New Nanoparticle Suspension Could Help Study Complex Non-Equilibrium Systems
Photographs and micrographs showing the various patterns exhibited by the electroferrofluid: equilibrium patterns in magnetic field only (left) and non-equilibrium patterns created under a combination of electric and magnetic fields (right). Image Credit: Active Matter research group led by Prof. Timonen/Aalto University

Besides serving as a valuable tool for analyzing patterning processes, the new system could also find an extensive range of prospective technological applications.

The mixture includes an oily liquid with iron oxide, and the nanoparticles turn magnetized under a magnetic field. When a voltage is applied across this ferrofluid under suitable conditions, the nanoparticles tend to migrate and develop a concentration gradient within the mixture.

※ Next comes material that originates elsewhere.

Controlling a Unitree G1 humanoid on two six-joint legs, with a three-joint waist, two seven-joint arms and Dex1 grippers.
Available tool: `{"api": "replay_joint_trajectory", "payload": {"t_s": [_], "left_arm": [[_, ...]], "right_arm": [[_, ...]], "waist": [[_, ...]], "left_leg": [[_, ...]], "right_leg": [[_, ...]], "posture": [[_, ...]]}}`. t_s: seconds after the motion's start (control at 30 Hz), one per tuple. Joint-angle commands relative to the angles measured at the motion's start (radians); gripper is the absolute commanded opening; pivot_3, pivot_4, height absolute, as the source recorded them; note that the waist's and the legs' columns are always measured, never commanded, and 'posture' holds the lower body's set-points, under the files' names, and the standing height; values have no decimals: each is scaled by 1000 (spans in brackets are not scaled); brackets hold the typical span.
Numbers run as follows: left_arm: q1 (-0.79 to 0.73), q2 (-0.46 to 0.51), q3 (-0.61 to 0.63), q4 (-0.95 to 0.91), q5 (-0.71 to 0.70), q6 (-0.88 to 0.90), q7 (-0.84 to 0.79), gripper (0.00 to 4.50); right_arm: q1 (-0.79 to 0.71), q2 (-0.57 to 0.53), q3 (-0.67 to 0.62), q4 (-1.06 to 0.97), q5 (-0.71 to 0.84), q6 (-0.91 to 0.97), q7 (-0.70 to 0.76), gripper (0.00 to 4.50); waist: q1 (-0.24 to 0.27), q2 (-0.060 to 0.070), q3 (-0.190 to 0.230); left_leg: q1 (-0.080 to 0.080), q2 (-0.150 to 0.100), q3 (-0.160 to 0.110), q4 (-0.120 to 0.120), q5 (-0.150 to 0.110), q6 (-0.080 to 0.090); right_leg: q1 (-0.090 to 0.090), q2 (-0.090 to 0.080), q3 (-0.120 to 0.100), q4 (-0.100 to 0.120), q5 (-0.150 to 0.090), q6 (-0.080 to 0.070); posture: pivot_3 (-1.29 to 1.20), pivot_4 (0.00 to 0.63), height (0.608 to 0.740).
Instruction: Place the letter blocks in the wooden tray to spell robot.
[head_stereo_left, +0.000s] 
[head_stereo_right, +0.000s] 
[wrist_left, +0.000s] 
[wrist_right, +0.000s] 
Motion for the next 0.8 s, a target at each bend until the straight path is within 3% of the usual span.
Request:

To achieve this effect, it was necessary for the ferrofluid to also contain docusate—a waxy chemical with the ability to carry charge through the fluid.

The team found that the occurrence of docusate and a voltage across the ferrofluid led to the separation of electric charges, where the iron oxide nanoparticles turned negatively charged.

We didn’t expect that at all. We still don’t know why it happens. In fact, we don’t even know whether the charges already get split when the docusate is added or if it happens as soon as voltage is turned on.

Carlo Rigoni, Postdoctoral Researcher, Aalto University

The researchers dubbed the fluid an electroferrofluid rather than just a ferrofluid to emphasize its novel sensitivity to electric fields. Thanks to this electrical responsiveness, the nanoparticles migrate, and the ensuing variations in nanoparticle concentration alter the electroferrofluid’s magnetic responsiveness.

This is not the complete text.